Aceh berpendapat Kemendagri mengabaikan kesepakatan tahun 1992 antara Gubernur Aceh dan Gubernur Sumut yang disaksikan Mendagri saat itu.
Sengketa Empat Pulau dan Kesepakatan 1992
Perselisihan ini berpusat pada empat pulau: Pulau Panjang, Pulau Lipan, Pulau Mangkir Gadang, dan Pulau Mangkir Ketek.
Keempat pulau tersebut terletak di dekat blok migas lepas pantai, meningkatkan signifikansi sengketa ini.
Aceh menganggap kesepakatan 1992 sebagai landasan hukum yang sah, mengingat belum adanya penetapan batas laut resmi antara kedua provinsi.

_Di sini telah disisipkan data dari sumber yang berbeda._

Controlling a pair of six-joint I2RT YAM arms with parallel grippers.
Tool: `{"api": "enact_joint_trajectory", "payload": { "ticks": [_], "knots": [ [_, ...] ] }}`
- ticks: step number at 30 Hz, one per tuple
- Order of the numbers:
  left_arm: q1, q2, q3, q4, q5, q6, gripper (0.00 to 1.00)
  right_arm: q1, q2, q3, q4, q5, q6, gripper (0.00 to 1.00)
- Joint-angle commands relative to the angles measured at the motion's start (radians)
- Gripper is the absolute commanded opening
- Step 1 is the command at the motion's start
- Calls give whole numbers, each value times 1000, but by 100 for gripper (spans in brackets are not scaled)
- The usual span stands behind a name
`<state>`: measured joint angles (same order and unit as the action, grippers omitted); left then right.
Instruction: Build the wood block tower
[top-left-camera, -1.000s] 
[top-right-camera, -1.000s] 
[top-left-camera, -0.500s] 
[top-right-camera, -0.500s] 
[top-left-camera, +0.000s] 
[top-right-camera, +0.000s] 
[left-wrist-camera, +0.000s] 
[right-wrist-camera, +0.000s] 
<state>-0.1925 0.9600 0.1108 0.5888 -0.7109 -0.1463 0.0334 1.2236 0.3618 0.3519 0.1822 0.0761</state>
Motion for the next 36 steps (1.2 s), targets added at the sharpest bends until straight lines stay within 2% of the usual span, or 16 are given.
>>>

Kepala Biro Pemerintahan dan Otonomi Daerah Setda Aceh, Syakir, menegaskan pentingnya kesepakatan 1992 sebagai acuan utama dalam penyelesaian sengketa ini.

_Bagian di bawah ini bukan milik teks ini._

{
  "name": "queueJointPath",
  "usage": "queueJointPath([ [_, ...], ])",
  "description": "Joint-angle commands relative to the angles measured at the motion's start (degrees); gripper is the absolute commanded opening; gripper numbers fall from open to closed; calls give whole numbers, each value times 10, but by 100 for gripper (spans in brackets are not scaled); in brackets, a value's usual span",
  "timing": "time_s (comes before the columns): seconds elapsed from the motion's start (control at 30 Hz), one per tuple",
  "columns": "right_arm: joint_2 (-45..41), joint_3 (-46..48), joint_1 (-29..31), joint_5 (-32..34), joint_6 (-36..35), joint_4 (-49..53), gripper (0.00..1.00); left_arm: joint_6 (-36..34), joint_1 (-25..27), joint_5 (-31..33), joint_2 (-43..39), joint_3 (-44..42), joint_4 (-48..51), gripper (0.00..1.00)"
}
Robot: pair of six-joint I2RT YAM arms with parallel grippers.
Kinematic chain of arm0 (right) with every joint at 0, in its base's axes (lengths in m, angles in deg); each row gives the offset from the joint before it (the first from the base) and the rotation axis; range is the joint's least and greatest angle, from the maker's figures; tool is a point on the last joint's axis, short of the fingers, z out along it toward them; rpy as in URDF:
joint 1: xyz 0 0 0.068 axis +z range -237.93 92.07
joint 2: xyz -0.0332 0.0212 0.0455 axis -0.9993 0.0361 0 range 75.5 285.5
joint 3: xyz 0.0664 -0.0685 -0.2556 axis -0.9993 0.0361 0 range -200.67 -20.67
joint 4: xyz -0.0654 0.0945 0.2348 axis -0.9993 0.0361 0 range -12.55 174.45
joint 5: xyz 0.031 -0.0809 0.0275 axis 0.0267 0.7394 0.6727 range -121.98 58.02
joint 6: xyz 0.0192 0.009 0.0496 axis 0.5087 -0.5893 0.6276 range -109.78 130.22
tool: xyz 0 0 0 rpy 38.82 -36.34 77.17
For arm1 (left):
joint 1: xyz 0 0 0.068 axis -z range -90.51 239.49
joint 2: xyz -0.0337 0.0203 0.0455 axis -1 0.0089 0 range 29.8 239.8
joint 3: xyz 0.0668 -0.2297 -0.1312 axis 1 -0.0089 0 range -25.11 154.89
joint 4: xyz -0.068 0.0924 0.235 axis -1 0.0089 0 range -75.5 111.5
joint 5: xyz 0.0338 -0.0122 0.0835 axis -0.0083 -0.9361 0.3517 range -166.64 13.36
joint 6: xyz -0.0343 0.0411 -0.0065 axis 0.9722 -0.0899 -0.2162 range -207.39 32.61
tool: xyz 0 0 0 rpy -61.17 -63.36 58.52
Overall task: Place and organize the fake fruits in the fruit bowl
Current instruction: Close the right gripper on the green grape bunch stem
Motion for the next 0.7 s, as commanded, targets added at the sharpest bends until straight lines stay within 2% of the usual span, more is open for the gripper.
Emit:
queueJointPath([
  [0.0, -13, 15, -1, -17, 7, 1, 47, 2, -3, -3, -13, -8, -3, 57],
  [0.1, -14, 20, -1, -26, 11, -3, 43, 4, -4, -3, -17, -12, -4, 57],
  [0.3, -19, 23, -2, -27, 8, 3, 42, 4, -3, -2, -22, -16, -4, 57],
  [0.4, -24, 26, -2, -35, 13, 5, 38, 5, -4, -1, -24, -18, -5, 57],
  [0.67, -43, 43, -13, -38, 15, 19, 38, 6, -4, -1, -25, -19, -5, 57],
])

Syakir menekankan bahwa hingga kini belum ada kesepakatan baru yang mengubah garis batas laut yang telah disepakati pada tahun 1992.

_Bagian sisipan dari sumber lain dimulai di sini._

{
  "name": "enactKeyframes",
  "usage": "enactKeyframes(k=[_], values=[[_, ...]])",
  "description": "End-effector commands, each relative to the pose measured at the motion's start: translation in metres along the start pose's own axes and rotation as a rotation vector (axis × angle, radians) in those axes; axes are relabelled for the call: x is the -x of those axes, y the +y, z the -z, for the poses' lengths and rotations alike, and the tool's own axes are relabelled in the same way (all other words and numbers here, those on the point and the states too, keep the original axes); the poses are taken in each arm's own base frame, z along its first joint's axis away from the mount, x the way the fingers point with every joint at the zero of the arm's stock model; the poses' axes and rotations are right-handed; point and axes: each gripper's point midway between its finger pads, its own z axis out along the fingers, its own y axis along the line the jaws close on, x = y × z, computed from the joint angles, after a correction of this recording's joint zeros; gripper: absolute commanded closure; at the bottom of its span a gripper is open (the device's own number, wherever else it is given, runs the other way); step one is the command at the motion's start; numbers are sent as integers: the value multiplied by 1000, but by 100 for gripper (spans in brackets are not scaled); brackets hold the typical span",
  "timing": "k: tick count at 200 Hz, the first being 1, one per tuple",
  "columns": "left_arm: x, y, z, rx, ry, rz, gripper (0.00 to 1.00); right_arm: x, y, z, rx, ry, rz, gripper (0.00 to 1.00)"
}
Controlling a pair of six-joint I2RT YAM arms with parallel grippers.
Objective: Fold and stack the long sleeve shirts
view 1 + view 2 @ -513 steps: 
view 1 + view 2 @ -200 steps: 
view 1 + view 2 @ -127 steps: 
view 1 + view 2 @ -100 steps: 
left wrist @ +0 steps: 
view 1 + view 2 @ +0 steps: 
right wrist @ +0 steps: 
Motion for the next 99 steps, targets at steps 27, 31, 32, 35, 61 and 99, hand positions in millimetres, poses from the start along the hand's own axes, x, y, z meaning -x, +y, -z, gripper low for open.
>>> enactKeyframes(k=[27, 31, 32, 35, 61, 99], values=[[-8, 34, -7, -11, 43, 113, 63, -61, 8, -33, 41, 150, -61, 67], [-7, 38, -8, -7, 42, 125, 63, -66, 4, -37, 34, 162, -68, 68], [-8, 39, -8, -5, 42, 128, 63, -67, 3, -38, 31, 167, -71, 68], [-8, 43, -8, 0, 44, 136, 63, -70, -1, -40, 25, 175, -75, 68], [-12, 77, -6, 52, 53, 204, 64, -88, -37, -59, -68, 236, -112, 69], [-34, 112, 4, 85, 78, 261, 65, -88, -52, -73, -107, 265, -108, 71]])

Kritik Aceh terhadap Kemendagri
Aceh menilai Kemendagri terburu-buru menetapkan status pulau-pulau tersebut tanpa menyelesaikan sengketa yang ada.
Pemerintah Aceh menuding Kemendagri mengabaikan Permendagri Nomor 141 Tahun 2017 yang mewajibkan dokumen kesepakatan batas daerah sebagai pertimbangan utama.
Aceh juga memprotes pembakuan nama pulau yang dilakukan sepihak oleh Sumut pada 2008.
Provinsi Aceh telah mengajukan revisi koordinat pulau ke Kemendagri pada 2018, sehingga Berita Acara Rapat 30 November 2017 dianggap tidak relevan.
Syakir menggunakan analogi “pagar rumah” untuk menjelaskan ketidaksetujuan Aceh atas keputusan Kemendagri.
Implikasi Ekonomi dan Potensi Migas
Lokasi strategis keempat pulau tersebut dekat dengan Wilayah Kerja (WK) Offshore West Aceh (OSWA) menambah kompleksitas masalah.
Kepala Badan Pengelola Migas Aceh (BPMA), Nasri Jalal, mengkonfirmasi kedekatan pulau-pulau tersebut dengan WK OSWA.
Meskipun demikian, Nasri menegaskan bahwa pulau-pulau itu sendiri belum termasuk dalam WK OSWA dan potensi migasnya belum dievaluasi secara komprehensif.
BPMA mendorong survei awal dan akuisisi data seismik untuk mengidentifikasi potensi energi di wilayah tersebut.
Pemenang lelang WK Migas Konvensional Tahap I 2022, Conrad Asia Energy Ltd, telah memenangkan blok Offshore North West Aceh (Meulaboh) dan Offshore South West Aceh (Singkil).
Potensi migas di sekitar pulau-pulau tersebut memperlihatkan bahwa sengketa ini bukan hanya masalah administrasi, tetapi juga menyangkut kepentingan ekonomi strategis.
Aceh berharap Kemendagri mempertimbangkan kembali keputusannya dan mengembalikan status quo berdasarkan kesepakatan 1992 sebelum mengambil keputusan final.
Kejelasan status keempat pulau ini sangat penting, tidak hanya untuk Aceh dan Sumut, tetapi juga untuk pengelolaan sumber daya alam di wilayah tersebut.